Effects of Different Calcium Silicate Cements on the Inflammatory Response and Odontogenic Differentiation of Lipopolysaccharide-Stimulated Human Dental Pulp Stem Cells
Minsun Chung,
Sukjoon Lee,
Dongzi Chen,
Ukseong Kim,
Yaelim Kim,
Sunil Kim,
Euiseong Kim
Affiliations
Minsun Chung
Microscope Center, Department of Conservative Dentistry and Oral Science Research Center, Yonsei University College of Dentistry, 50-1 Yonsei-Ro, Seodaemun-Gu, Seoul 03722, Korea
Sukjoon Lee
BK21 PLUS Project, Yonsei University College of Dentistry, 50-1 Yonsei-Ro, Seodaemun-Gu, Seoul 03722, Korea
Dongzi Chen
Microscope Center, Department of Conservative Dentistry and Oral Science Research Center, Yonsei University College of Dentistry, 50-1 Yonsei-Ro, Seodaemun-Gu, Seoul 03722, Korea
Ukseong Kim
Microscope Center, Department of Conservative Dentistry and Oral Science Research Center, Yonsei University College of Dentistry, 50-1 Yonsei-Ro, Seodaemun-Gu, Seoul 03722, Korea
Yaelim Kim
Microscope Center, Department of Conservative Dentistry and Oral Science Research Center, Yonsei University College of Dentistry, 50-1 Yonsei-Ro, Seodaemun-Gu, Seoul 03722, Korea
Sunil Kim
Microscope Center, Department of Conservative Dentistry and Oral Science Research Center, Yonsei University College of Dentistry, 50-1 Yonsei-Ro, Seodaemun-Gu, Seoul 03722, Korea
Euiseong Kim
Microscope Center, Department of Conservative Dentistry and Oral Science Research Center, Yonsei University College of Dentistry, 50-1 Yonsei-Ro, Seodaemun-Gu, Seoul 03722, Korea
This study aimed to analyze the effects of different calcium silicate cements (CSCs) on the inflammatory response and odontogenic differentiation of lipopolysaccharide-stimulated human dental pulp stem cells.

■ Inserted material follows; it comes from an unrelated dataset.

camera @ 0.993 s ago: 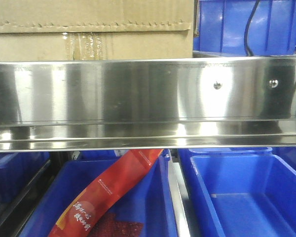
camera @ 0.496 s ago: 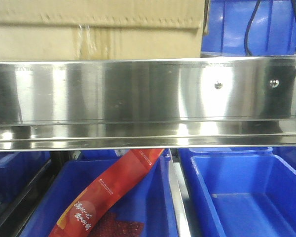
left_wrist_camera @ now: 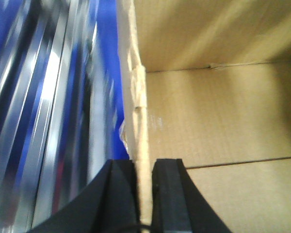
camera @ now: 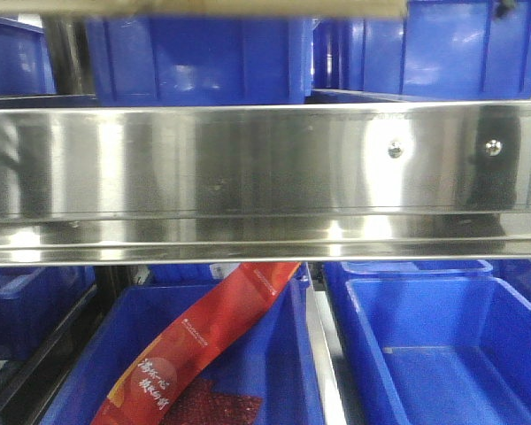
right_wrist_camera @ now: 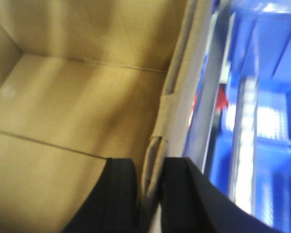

Human dental pulp stem cells (hDPSCs) were stimulated with lipopolysaccharide (LPS) to induce inflammation. These LPS-induced dental pulp stem cells (LDPSCs) were cultured with ProRoot MTA, Biodentine, Retro MTA, and Dycal. Cell viability was evaluated using the Cell Counting Kit-8 assay. Interleukin (IL)-6, IL-8, and transforming growth factor (TGF)-β1 cytokine levels were assessed using the enzyme-linked immunosorbent assay. The expressions of alkaline phosphatase (ALP), osteocalcin, and runt-related transcription factor 2 (RUNX2) were analyzed through real-time polymerase chain reaction. ProRoot MTA, Biodentine, and Retro MTA did not significantly decrease the cell viability of LDPSCs for up to 48 h (p < 0.05). Retro MTA significantly decreased the expression of IL-6 and IL-8 by LDPSCs. ProRoot MTA and Biodentine significantly reduced TGF-β expression by LDPSCs (p < 0.05). Regarding odontogenic differentiation, all CSCs had no effect on ALP expression but increased the production of RUNX2 at 12 h.